The Professional Bad Neighbor has sneaked into the not-a-lawn and sprayed the jewelweed at least twice, such that walking past it caused a nasty-looking rash to form on my arm. This gave me some more information. I know now why an innocent piece of old wood caused such a nasty-looking rash on my arms, which tan enough that the scars are still prominent, and legs, which tan less. And I have some new insight into how it was possible for Grandma Bonnie Peters to have had that rash she had in 2006, when everyone expected her to lose her left leg, and for the rest of her life her left leg was hardly half the size of her right leg. She walked without a limp throughout the ordeal, but an ordeal is what it was for all who knew her. That rash baffled medical science. It was ugly, and it stank, and because it was so mysterious GBP had a horrible habit of pulling down her socks and showing it to anyone who was careless enough to ask about her health. It was displayed, documented, and remembered from Florida to Maryland and at many points between. It was a frightening rash.

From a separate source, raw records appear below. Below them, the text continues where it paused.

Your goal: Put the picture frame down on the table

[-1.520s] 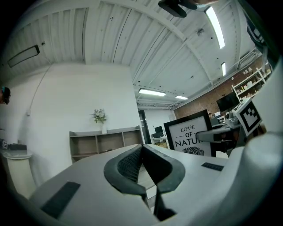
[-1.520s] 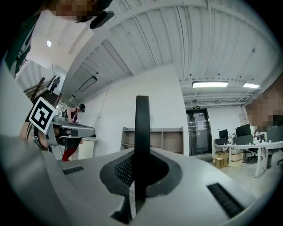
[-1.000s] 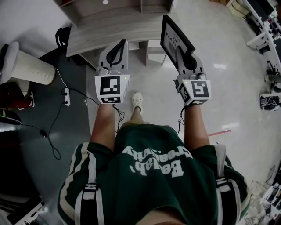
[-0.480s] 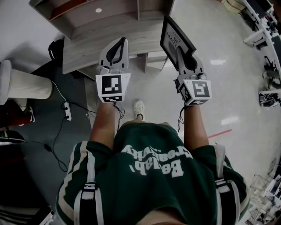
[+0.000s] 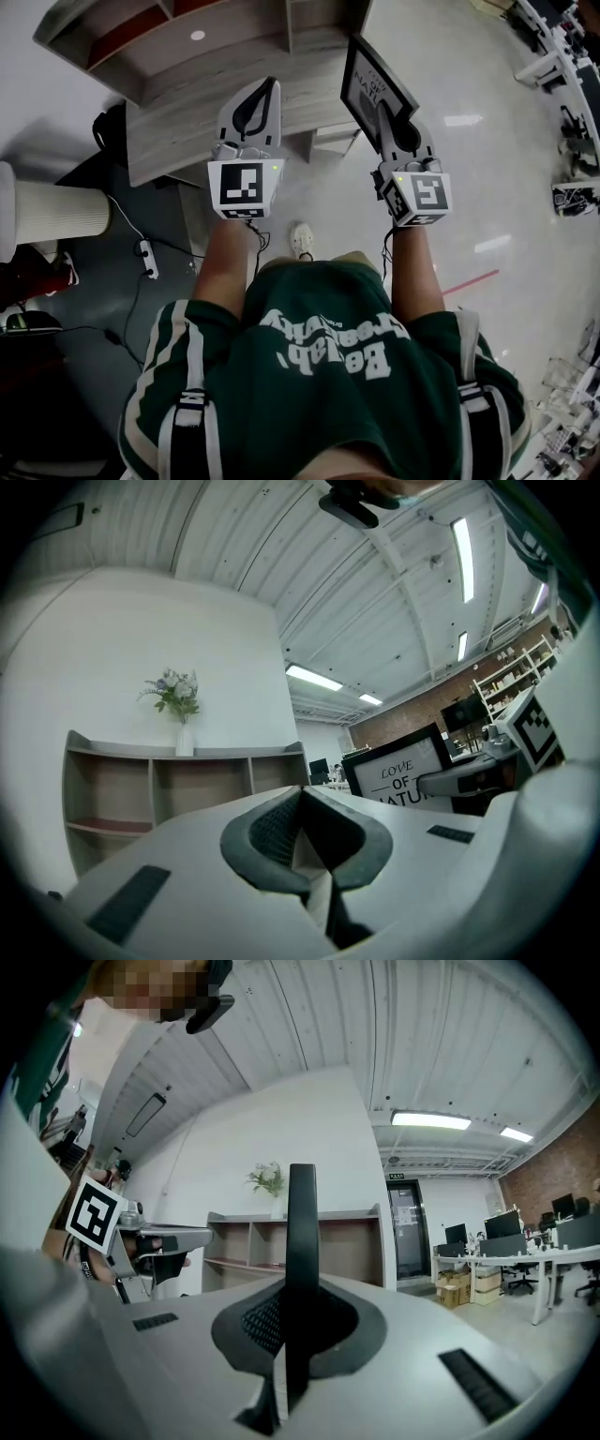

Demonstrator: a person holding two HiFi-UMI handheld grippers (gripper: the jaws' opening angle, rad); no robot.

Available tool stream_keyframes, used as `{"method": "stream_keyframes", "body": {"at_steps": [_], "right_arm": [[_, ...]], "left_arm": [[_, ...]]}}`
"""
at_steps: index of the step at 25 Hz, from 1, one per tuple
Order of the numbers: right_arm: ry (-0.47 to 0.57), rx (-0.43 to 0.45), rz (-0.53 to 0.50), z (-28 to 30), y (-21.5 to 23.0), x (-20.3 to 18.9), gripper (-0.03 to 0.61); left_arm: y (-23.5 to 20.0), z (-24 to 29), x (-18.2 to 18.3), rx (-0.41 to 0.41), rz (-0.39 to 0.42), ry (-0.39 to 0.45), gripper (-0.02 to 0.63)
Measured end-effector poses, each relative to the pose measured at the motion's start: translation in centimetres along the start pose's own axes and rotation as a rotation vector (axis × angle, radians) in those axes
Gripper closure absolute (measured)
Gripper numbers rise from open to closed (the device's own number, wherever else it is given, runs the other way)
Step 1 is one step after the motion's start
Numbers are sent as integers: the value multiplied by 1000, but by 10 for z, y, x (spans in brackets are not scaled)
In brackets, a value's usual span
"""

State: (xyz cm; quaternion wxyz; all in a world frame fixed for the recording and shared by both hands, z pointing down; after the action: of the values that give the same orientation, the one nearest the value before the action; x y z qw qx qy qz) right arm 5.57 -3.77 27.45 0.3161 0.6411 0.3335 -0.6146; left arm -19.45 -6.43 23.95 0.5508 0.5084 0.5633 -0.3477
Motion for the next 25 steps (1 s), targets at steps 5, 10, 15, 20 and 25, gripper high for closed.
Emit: {"method": "stream_keyframes", "body": {"at_steps": [5,10,15,20,25], "right_arm": [[-6,-21,7,14,4,-6,540],[-9,-25,9,21,3,-7,540],[-9,-16,4,28,11,-4,540],[-25,-5,-4,40,16,-8,540],[-48,17,23,56,33,-22,540]], "left_arm": [[-8,15,-9,-20,6,-9,595],[-16,19,-9,-26,7,-5,595],[-14,28,-8,-26,5,1,595],[-19,39,-15,-22,-3,-13,595],[-11,57,-28,-60,18,-17,595]]}}
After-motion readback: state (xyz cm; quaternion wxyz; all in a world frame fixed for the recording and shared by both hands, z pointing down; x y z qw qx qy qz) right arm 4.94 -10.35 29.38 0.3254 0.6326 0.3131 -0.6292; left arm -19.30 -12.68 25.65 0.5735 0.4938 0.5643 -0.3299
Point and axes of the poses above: the fingertips, and each gripper's own axes: z forward along the fingers, y to its right, x out of its top, the point moved 10 cm from there along -z, backward along the fingers, and after that the axes turned 13 degrees about x, right-handed, at the moved point
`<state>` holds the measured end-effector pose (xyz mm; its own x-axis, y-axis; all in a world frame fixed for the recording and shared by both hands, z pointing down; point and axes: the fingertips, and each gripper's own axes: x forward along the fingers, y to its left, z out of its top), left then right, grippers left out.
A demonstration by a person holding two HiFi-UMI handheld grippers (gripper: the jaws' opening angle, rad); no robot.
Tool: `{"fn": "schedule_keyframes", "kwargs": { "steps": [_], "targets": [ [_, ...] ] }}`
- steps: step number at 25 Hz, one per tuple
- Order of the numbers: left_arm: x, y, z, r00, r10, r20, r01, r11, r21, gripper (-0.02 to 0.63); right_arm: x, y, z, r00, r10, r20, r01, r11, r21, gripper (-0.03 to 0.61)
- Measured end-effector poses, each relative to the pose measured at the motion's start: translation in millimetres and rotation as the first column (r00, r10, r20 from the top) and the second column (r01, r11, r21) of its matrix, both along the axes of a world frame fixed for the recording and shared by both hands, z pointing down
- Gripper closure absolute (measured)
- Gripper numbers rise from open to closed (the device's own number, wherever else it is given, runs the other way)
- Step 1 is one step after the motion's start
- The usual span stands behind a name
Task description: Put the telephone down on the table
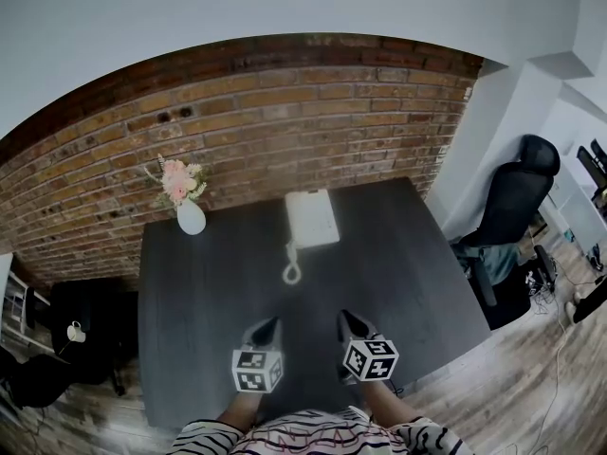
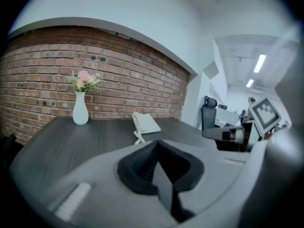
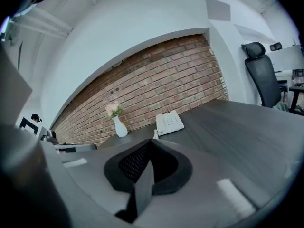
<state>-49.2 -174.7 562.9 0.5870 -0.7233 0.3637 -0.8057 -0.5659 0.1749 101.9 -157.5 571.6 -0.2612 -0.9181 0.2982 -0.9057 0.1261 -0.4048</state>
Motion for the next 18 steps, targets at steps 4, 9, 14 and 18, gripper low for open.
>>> {"fn": "schedule_keyframes", "kwargs": {
  "steps": [4, 9, 14, 18],
  "targets": [
    [-8.0, 18.7, -1.8, 1.000, 0.023, -0.004, -0.023, 1.000, 0.014, 0.612, -9.4, 20.3, 3.5, 1.000, 0.017, 0.009, -0.017, 1.000, -0.005, 0.578],
    [-19.5, 32.8, -4.1, 1.000, 0.029, 0.000, -0.029, 0.999, 0.025, 0.612, -18.6, 38.5, 4.7, 1.000, 0.018, -0.017, -0.018, 1.000, -0.004, 0.578],
    [-26.5, 45.1, -3.4, 0.999, 0.038, 0.001, -0.038, 0.999, 0.031, 0.612, -28.6, 53.2, 5.8, 0.999, 0.008, -0.034, -0.009, 1.000, -0.009, 0.578],
    [-30.2, 55.8, 0.6, 0.999, 0.046, 0.003, -0.046, 0.998, 0.033, 0.612, -33.1, 63.8, 6.9, 0.999, 0.013, -0.034, -0.013, 1.000, -0.007, 0.578]
  ]
}}
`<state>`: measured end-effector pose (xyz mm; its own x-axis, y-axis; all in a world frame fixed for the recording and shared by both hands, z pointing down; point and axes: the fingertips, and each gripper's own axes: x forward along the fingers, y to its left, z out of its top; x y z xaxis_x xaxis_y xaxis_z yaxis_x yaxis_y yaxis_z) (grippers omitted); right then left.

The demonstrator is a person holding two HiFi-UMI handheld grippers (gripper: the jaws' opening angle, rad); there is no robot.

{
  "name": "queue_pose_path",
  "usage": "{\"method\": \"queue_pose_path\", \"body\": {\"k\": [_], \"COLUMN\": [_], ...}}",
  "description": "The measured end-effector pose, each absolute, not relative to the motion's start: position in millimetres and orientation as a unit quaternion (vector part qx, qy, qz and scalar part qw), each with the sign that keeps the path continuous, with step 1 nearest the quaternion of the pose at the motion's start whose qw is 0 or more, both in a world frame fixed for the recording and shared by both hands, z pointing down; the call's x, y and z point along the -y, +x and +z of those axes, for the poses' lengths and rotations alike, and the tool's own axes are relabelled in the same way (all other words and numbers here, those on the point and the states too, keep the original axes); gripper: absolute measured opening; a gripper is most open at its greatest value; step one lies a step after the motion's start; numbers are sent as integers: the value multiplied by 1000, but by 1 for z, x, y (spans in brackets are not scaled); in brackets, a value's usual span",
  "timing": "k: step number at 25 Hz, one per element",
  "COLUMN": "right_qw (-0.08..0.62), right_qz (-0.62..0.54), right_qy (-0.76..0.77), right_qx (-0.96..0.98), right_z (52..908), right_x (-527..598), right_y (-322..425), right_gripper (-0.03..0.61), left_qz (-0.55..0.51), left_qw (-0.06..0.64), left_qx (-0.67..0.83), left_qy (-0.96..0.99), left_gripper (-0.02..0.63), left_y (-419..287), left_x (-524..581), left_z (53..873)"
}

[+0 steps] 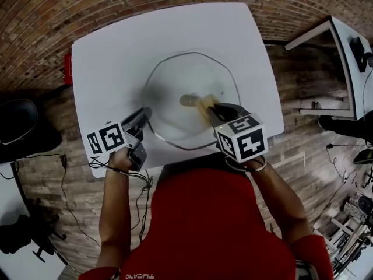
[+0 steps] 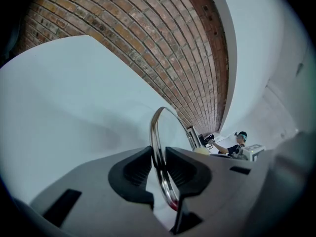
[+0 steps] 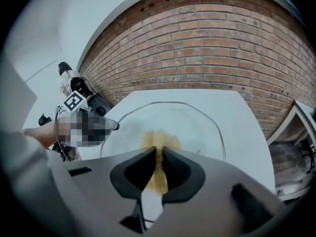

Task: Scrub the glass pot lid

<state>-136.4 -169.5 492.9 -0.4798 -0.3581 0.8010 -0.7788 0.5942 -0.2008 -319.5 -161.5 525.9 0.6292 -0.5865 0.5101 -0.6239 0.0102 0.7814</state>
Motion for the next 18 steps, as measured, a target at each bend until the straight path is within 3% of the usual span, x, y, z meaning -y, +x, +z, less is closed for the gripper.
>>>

It looked remarkably like the rash on the young man's chest in that document showing the effects of glyphosate poisoning at epa.gov, which would explain why it responded so slowly to treatment for either bacterial or fungal infection. 

GBP lived and walked for another fifteen years. There is still enough jewelweed to supply at least some of the hummingbirds. There is a special place where those who "help" the Professional Bad Neighbor with the "little pranks" he is losing the special ability to do, this year, will spend their eternity.

So many times different people have said to me, "Well! If I knew someone had done that to me or my animals, he wouldn't have one cow left alive." One cow is what the Professional Bad Neighbor has. I am mentioning this expressly for the benefit of those people. Cattle pastured near the Cat Sanctuary are being boarded for a much nicer person. Personally, as much as I might enjoy sharing a bit of kerosene with the Professional Bad Neighbor if he happened to be on fire, I wouldn't take my revenge on a man out of some innocent animal. If you have a grievance with a man, which I'm sure hundreds of people do with the Professional Bad Neighbor, you take it out of him. Not his wife, not his children, certainly not animals and certainly not the land. This web site officially recommends lawsuits, with which members of this web site will help. If one lawyer is compromised, we can help find another. The man needs to be locked up with a metal key, and the key melted down. The animals have done nobody any harm.